AIM OF THE EXERCISE: Identify and copy all lines of the material where the string "each" is found.

DATASET:
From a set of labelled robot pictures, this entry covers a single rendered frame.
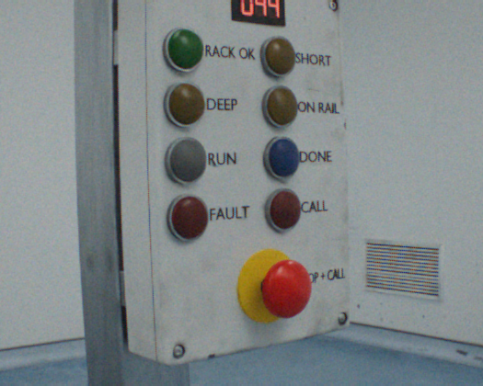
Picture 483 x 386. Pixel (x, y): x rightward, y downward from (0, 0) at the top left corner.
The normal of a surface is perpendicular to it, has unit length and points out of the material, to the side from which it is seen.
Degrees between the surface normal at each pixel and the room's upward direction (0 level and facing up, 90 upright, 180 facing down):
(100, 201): 90
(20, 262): 90
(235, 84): 90
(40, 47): 90
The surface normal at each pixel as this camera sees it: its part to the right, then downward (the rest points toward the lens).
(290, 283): 0.57, -0.04
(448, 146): -0.80, 0.06

RESPONSE TO THIS EXERCISE:
Degrees between the surface normal at each pixel and the room's upward direction (0 level and facing up, 90 upright, 180 facing down):
The surface normal at each pixel as this camera sees it: its part to the right, then downward (the rest points toward the lens).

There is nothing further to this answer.